Voluntary benefits may also be included in the total compensation package, such as critical illness, homeowners, auto and additional life insurance. Often, a job that offers additional perks can be the deciding factor between two offers that are similar in nature. Ask about tuition reimbursement, adoption benefits, and discount programs for electronics and dining cards.
Learn to Recognize an Acceptable Vacation Package
The lowest offering you should reasonably consider is 10 days annually. After a few years on the job, vacation benefits should increase. “Employees who are just entering the job market will typically receive 10 vacation days, with another five days added after five years,” Abate said. “In this competitive job market, however, we are beginning to see a starting package of three weeks’ vacation, plus another five to eight ‘floating’ holidays.” In some cases, corporations are offering prospects a three-week vacation benefit right out of the gate.

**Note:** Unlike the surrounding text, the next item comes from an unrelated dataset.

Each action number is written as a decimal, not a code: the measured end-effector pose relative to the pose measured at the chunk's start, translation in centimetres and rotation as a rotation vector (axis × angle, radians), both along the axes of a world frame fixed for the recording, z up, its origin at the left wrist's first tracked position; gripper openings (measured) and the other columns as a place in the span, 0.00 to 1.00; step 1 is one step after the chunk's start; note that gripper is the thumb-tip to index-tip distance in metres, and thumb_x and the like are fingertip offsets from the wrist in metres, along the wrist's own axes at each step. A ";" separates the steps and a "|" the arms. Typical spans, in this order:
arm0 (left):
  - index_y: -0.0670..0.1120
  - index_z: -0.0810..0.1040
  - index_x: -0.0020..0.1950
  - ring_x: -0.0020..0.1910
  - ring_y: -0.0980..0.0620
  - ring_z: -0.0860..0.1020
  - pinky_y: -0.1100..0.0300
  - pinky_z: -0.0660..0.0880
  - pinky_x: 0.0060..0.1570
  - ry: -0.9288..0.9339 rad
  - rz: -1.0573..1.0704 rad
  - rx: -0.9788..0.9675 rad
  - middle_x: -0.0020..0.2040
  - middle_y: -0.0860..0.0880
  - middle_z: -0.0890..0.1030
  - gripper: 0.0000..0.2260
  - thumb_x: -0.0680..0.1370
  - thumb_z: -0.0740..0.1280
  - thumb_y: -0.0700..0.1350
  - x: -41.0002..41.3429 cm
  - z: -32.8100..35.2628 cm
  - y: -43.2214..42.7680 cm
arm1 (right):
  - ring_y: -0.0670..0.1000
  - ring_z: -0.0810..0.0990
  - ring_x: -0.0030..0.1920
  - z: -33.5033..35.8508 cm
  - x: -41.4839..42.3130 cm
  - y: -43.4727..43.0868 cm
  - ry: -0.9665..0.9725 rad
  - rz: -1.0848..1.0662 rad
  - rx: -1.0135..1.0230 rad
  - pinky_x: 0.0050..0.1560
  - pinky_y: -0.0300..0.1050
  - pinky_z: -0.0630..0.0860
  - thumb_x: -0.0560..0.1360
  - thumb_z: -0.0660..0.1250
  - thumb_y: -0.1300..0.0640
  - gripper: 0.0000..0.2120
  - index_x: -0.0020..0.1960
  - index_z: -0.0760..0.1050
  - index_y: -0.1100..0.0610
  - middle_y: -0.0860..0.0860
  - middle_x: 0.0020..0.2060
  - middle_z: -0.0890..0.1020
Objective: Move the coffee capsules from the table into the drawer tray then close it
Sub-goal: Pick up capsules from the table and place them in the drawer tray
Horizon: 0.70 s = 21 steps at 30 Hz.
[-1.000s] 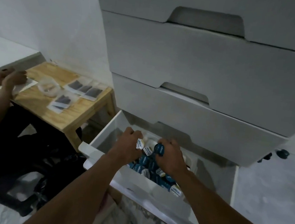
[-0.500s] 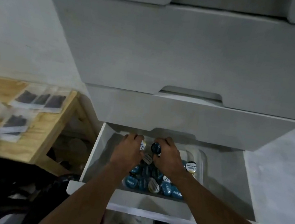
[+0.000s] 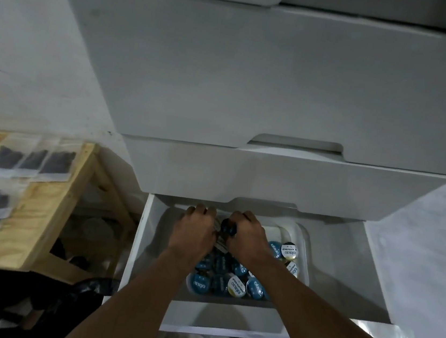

It’s easy to get caught up in the fever of landing the job; at the same time, however, the rush of excitement may cause you to miss important details.
“Job seekers can overlook the same things they’re focused on – time and money,” Abate said. “They will overlook elimination or waiting periods before benefits are available or active, or will fail to tally the impact of an employer’s contribution to a 401(k).”
In addition, some benefits may be the deciding factor in choosing one job offer over another – especially if you have the long game in mind. Evaluating opportunities like tuition reimbursement programs and pathways to advance in the organization reveal employers’ willingness to invest in your development and growth.
Don’t dismiss the task of comparing benefits from competing job offers. Do your due diligence, and it will pay off in the long run.